Alderman Bill Wylie said that when he and other city officials met with the Ford County Board to discuss the situation, he felt as if “they didn’t have a clue what we were trying to tell them.” Wylie asked Schuering if he got the same impression.

Schuering said that, yes, he did get that same feeling. Schuering noted that although no one should expect assessments, in a rural county like Ford, to always reflect a full third of a property’s fair market value, it should be expected that the assessments be “closer than they are.”

“When you’ve got a building that was purchased for $200,000 and you put $600,000 in hard improvements into it, the building on the fair market is worth more than $250,000,” Schuering said as an example, referring to the Shields Automart property. “We’re all ham-strung if we can’t get the assessments where they belong ... because right now, unless we get the Shields assessment changed, if we agree to reimburse them $600,000, we won’t even make $300,000 in the remaining life of the TIF.”

Mayor Bill Ingold said the assessment problem also could end up affecting Paxton-Buckley-Loda schools if not addressed. The city has an agreement with the school district to provide some TIF money for various projects the district would like to pursue.

“The sooner we meet certain benchmarks (for the TIF district), particularly in the commercial area (eyed for development), the quicker we’re going to be writing checks from the TIF back to the schools to help them get some things done,” Schuering said. “And they’ve got a pretty lengthy list.”

Alderman Rob Steiger asked Schuering what else the city could do to address the issue.

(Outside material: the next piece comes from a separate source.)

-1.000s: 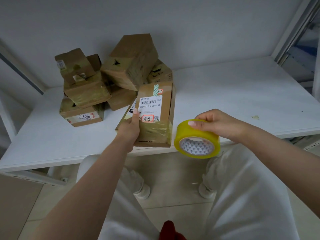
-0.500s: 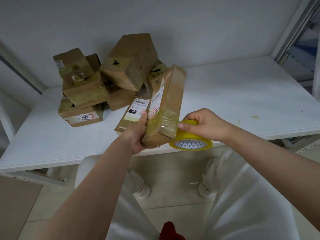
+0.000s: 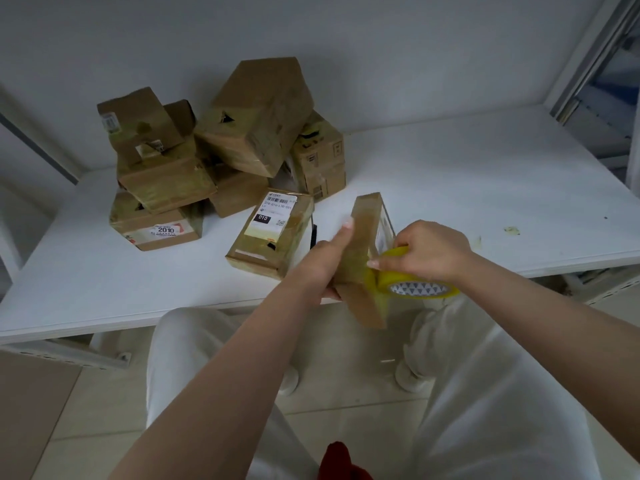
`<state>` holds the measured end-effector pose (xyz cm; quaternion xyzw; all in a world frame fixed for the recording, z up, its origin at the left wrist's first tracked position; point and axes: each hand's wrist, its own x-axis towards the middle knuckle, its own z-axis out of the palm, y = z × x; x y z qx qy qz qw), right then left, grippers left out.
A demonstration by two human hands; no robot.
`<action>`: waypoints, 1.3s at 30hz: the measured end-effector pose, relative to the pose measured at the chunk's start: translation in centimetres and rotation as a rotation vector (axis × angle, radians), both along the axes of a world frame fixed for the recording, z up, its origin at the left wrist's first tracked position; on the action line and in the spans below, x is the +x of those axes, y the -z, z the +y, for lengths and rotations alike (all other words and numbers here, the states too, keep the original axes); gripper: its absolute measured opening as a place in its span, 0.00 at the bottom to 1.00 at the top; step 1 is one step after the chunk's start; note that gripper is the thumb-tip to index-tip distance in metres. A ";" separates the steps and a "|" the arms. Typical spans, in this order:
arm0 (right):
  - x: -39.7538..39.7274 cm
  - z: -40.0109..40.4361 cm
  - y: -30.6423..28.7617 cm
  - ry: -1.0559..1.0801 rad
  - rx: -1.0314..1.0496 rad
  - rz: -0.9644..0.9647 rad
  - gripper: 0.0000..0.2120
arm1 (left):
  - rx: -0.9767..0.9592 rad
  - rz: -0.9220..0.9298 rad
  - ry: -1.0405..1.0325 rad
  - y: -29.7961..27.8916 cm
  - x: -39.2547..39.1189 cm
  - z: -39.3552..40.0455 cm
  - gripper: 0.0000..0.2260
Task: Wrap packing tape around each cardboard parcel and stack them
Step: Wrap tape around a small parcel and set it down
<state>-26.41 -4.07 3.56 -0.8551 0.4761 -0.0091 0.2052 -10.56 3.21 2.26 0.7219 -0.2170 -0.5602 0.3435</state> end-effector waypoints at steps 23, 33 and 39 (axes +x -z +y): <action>1.3 -0.1 2.1 -0.161 0.653 -0.317 0.18 | -0.009 -0.494 -0.103 6.9 1.1 1.2 0.29; -3.2 -2.2 0.2 0.027 0.395 -0.346 0.35 | -0.136 -0.400 -0.244 2.1 5.7 0.9 0.30; -3.2 -2.0 1.8 0.043 0.407 -0.364 0.23 | -0.168 -0.345 -0.230 2.2 6.1 1.6 0.29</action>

“The city, the taxing bodies, the citizenry have got to keep the pressure up on the county and the county assessor,” Schuering responded. “We’ve got to get this right.”

Also, Schuering continued, “in every redevelopment agreement that we sign, when you approve the costs (for a project), I’m going to work with the (city) clerk and we’re going to send a certified copy of those approved costs to the assessor and say, ‘Please re-assess the building.’ There’s also a form (in the assessor’s office) that a property owner can sign asking for a re-assessment of their property, and we’re requiring that now, too.

“I’m not sure what else we can do, other than get into the formal appeal process. That would just get horribly messy and expensive.”

In addition to the redevelopment agreements with Shields Automart and Nexstep Commercial Products, aldermen were also told to be prepared to approve next week a list of reimbursable expenses for the construction of the Cobblestone Hotel & Suites on Illinois 9. Up to $700,000 in expenses are eligible for reimbursement under a redevelopment agreement the city previously approved.

“We have not received a tabulation of the expenses yet from the construction  manager, but we expect to have that for you to approve,” Schuering told aldermen in November. “Once those expenses are approved — whatever the final amount is — then all (Cobblestone) will have to do on an annual basis is demonstrate that they’ve paid their real estate taxes and they’ll be eligible for their reimbursement.”

Also next week, the council is expected to be presented with what Schuering referred to as an “interim proposal” for improvements made to the exterior of the Paxton Packing LLC beef-jerky plant at the intersection of Taft and State streets.

“They have several national companies either here or coming here to see the plant for possible partnership arrangements, and they want to get the building whipped into shape,” Schuering told the council.

The council meets at 7 p.m. Tuesday at City Hall, 145 S. Market St. The meeting is open to the public.